Tempo e espaço

É, muitas vezes, entre lavar a mão esquerda e a mão direita, que a vida me aparece. Ou melhor, que eu apareço nela. Nesses momentos sou capaz, com uma naturalidade cheia de espanto, de me constatar a mim própria. Descobrir por exemplo que nem sempre fui assim. E que nem sempre serei assim. Ainda não tenho a certeza se esta imutável inconstância me anima, ou me esgota. 

À minha volta observo os vestígios que deixa em mim o estar apegada à realidade. As migalhas sobre a toalha, o desalinho das cadeiras, o cheiro da fruta que amadurece demasiado. Coisas que arrogantemente me afirmam a insubordinância do tempo. Preciso de saber fazer parar o tempo, para ser capaz de ver este meu corpo envelhecer. Ordenar ao tempo que deixe de me apoquentar; com a fruta que amadurece, com as pessoas que passam, com a luz que se põe. 

Lembro-me que na minha infância o conseguia fazer com facilidade. Nessa altura também dominava o espaço. Estar aqui, tinha igual significado que estar ali, ou estar além, ou estar nenhures. Nenhures era onde eu mais gostava de me esconder. Ninguém me descobria ou me apanhava, nada irrompia do meu perfeito disfarce de nada, e eu baloiçava no lento vazio entre duas gotas de tinta branca, no tecto. O espaço não era finito nem infinito, era relativo a mim. Tinha a largura dos meus braços, e o comprimento do meu olhar. Era abarcável. Estendia-se, mas podia-se entender. 

Nessa altura, sim, o tempo e o espaço eram os dois grandes eixos da minha vida. Depois, fui adornando-os com insignificâncias, e deixei de conseguir ver o tempo por detrás da sucessão de afazeres, ou o espaço por debaixo das deslocações diárias. 

Preenchi o espaço com sítios que nunca vi, mas que alguém conta ter visto. Mapeei com rigor todos os lugares onde penso um dia ir, e no processo, esqueci-me do caminho para o vazio entre as duas gotas de branco. Temo nunca mais lá conseguir voltar; perdi o lugar. Tinha os braços ocupados a segurar os sítios onde nunca irei. 

Da mesma maneira, anexei ao tempo aquilo que hei-de fazer, e enchi com esses grandes monos o tempo inteiro, desde hoje até ao último dia. À medida que vou olhando para trás, e me apercebo das oportunidades que perdi, volto; e estendo sobre elas um pesado naperon de condescendência, pronto a ganhar o pó das coisas passadas que se não tem coragem de remexer. 

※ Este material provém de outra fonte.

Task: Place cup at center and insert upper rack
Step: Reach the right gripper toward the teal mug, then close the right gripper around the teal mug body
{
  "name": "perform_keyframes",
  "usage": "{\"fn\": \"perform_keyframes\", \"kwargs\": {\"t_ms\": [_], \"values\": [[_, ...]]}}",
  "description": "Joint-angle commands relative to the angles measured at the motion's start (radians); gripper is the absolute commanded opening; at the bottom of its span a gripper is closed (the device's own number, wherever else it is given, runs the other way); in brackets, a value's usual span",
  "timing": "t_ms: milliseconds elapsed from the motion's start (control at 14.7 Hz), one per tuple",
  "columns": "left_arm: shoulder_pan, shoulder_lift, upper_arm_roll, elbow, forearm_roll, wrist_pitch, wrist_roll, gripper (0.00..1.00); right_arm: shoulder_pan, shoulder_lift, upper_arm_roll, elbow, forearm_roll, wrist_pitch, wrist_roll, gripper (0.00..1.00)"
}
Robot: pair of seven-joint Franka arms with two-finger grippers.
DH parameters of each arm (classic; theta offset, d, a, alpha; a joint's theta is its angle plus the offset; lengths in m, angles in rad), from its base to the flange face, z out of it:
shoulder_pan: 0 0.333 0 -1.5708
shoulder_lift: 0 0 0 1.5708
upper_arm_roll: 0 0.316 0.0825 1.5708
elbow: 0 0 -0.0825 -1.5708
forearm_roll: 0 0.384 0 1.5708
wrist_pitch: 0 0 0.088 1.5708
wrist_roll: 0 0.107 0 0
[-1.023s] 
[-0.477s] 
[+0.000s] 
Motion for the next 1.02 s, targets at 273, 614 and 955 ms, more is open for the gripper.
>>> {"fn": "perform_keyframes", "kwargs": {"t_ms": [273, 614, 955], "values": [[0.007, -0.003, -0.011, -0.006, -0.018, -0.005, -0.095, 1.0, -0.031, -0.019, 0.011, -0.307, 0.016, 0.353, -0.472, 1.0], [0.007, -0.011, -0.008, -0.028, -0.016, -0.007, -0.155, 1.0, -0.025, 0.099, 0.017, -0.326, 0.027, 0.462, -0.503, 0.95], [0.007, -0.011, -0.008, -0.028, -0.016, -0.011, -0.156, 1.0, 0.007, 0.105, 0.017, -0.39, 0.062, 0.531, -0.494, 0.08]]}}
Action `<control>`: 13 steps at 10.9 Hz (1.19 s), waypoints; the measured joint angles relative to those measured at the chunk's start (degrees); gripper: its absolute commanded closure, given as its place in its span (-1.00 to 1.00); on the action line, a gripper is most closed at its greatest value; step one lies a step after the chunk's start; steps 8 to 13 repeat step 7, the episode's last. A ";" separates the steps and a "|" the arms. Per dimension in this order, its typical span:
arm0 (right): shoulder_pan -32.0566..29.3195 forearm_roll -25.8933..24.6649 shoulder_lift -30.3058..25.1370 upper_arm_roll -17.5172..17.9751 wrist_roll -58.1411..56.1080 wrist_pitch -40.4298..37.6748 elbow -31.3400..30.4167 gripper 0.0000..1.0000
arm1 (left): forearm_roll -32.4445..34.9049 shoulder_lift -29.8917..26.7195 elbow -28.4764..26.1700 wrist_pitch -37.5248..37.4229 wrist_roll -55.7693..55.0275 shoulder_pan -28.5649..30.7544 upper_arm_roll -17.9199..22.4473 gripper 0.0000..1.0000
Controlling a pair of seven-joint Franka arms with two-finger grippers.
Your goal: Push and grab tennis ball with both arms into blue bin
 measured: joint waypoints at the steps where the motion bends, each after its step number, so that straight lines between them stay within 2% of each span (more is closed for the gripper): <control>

Pior ainda, preenchi o espaço e o tempo com pessoas. Digo pior ainda, porque são muito mais difíceis de arrumar. Guardei algumas afastadas no espaço, outras afastadas no tempo. Muito poucas se conseguiam equilibrar no ponto exacto de cruzamento entre o aqui e o agora. Demasiado amiúde, quando queria recuperar as perdidas no tempo, tropeçava nas que tinha deixado próximas no espaço. 

São definitivamente mais difíceis de arrumar, porque insistem em não parar quietas. Se eu, por minha vez, conseguir repousar nalgum espaço do tempo, contemplo com inevitável angústia esse errático afastar ou aproximar de quem me é querido.

Observo ainda uma incompreensível poeira que por vezes se instala, com uma impertinência clarividente, entre mim e as pessoas que me poderiam ser queridas. Poderiam ser, mas nem sempre o são, por vezes por causa do tempo, outras vezes por causa do espaço. É como se fosse uma inexplicável névoa, que se adensa à medida que o tempo passa, e me distorce a visão. Estou quase certa de que será ela o único responsável por esse bizarro fenómeno, o da transmutação do espaço em distância, e do tempo em saudade.